-- SOURCE MATERIAL --
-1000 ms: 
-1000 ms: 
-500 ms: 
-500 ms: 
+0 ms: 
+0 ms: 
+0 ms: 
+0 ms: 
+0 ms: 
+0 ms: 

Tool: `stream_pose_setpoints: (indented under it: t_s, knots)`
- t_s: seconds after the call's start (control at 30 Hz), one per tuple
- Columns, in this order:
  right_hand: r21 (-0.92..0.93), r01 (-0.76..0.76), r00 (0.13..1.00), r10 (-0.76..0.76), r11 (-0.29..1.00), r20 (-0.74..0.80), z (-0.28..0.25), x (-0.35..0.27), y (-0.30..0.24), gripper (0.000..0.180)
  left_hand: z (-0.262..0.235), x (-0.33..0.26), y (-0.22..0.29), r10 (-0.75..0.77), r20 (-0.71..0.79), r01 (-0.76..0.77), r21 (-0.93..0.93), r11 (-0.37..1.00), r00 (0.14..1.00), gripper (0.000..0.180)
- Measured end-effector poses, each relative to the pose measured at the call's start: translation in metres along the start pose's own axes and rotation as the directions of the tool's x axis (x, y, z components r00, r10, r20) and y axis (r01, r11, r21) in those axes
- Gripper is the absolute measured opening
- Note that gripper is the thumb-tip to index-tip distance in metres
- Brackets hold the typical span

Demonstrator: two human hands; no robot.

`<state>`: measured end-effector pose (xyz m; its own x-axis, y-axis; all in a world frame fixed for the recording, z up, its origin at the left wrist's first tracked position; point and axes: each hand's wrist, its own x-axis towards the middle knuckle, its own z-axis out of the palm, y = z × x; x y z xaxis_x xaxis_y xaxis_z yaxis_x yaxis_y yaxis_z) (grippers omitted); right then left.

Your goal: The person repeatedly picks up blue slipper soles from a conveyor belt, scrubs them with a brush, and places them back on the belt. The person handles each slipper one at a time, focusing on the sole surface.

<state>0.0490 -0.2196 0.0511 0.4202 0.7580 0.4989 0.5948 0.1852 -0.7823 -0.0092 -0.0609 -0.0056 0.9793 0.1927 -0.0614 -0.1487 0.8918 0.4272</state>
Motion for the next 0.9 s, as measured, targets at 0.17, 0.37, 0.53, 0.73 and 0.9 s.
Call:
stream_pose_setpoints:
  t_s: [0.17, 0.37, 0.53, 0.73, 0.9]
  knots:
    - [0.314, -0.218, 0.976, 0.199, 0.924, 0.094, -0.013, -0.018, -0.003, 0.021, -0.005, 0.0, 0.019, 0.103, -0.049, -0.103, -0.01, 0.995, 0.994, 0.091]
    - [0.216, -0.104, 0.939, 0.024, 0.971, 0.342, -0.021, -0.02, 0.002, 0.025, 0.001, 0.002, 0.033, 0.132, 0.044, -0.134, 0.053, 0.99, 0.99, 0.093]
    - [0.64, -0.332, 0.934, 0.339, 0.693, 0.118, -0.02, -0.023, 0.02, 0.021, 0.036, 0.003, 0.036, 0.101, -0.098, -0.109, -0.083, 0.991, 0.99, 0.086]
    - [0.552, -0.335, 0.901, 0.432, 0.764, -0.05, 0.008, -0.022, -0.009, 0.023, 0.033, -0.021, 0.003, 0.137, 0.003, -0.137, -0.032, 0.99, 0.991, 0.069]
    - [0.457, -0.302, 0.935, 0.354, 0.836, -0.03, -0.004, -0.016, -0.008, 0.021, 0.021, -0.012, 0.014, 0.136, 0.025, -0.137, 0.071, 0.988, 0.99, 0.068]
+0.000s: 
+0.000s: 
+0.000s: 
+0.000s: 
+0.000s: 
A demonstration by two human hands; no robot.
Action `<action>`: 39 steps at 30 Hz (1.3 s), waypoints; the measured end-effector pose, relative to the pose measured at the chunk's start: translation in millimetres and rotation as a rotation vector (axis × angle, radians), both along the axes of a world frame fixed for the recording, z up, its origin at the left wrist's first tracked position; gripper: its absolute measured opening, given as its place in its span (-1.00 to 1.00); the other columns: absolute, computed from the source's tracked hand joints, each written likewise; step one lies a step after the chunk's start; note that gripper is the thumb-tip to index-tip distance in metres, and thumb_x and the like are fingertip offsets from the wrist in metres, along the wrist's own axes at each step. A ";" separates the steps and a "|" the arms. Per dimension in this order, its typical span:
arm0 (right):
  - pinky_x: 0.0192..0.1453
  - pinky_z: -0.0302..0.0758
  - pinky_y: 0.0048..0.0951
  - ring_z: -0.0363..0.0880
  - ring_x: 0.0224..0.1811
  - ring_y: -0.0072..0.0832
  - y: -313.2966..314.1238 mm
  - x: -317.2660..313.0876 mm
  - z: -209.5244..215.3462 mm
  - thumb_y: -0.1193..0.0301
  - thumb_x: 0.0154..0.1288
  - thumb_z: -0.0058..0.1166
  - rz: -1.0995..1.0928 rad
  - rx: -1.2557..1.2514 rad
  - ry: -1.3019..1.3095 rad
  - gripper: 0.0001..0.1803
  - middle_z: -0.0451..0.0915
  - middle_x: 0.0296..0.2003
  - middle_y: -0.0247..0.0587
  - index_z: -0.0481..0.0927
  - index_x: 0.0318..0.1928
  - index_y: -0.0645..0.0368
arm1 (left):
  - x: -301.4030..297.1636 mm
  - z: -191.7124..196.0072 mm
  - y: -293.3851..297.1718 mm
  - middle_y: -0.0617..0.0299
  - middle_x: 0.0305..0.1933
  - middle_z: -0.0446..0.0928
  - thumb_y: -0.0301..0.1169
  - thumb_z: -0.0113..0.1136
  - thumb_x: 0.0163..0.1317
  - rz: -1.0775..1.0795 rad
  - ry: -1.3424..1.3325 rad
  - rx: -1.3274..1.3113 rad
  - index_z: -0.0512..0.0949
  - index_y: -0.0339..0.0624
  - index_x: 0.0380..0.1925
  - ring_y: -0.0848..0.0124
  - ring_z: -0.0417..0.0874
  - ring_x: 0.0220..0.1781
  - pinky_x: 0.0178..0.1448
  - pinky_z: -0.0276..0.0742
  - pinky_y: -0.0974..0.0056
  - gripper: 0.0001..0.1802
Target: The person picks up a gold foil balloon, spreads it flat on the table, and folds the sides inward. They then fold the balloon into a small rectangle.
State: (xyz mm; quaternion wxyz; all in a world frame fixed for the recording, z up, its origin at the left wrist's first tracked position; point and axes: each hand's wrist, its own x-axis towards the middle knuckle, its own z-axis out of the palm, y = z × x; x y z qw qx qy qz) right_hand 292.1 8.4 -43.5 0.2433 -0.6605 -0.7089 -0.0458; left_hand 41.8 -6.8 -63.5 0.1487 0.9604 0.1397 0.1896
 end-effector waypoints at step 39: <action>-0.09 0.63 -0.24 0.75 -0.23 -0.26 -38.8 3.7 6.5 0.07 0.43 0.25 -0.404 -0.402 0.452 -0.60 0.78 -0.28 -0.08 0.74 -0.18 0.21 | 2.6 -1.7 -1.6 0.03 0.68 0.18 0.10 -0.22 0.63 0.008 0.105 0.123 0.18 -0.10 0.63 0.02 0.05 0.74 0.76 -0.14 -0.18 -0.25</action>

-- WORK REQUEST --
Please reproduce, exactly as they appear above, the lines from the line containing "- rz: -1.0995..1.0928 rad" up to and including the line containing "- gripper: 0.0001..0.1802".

-- EXERCISE ANSWER --
  - rz: -1.0995..1.0928 rad
  - rx: -1.2557..1.2514 rad
  - ry: -1.3019..1.3095 rad
  - gripper: 0.0001..0.1803
  - middle_z: -0.0451..0.0915
  - middle_x: 0.0296..0.2003
  - middle_y: -0.0247..0.0587
  - index_z: -0.0481..0.0927
  - index_x: 0.0318..0.1928
  - index_y: -0.0645..0.0368
arm1 (left):
  - x: -301.4030..297.1636 mm
  - z: -191.7124..196.0072 mm
  - y: -293.3851..297.1718 mm
  - middle_y: -0.0617..0.0299
  - middle_x: 0.0305..0.1933
  - middle_z: -0.0446..0.0928
  - thumb_y: -0.0301..0.1169
  - thumb_z: -0.0113..0.1136
  - thumb_x: 0.0163..0.1317
  - rz: -1.0775..1.0795 rad
  - ry: -1.3424..1.3325 rad
  - rx: -1.3274..1.3113 rad
  - index_z: -0.0512..0.0949
  - index_y: -0.0339..0.0624
  - index_x: 0.0380..0.1925
  - ring_y: -0.0848..0.0124
  - ring_z: -0.0417..0.0874
  - ring_x: 0.0220..0.1781
  - pinky_x: 0.0178..0.1448
  - pinky_z: -0.0276..0.0742
  - pinky_y: -0.0974..0.0056
  - gripper: 0.0001..0.1802

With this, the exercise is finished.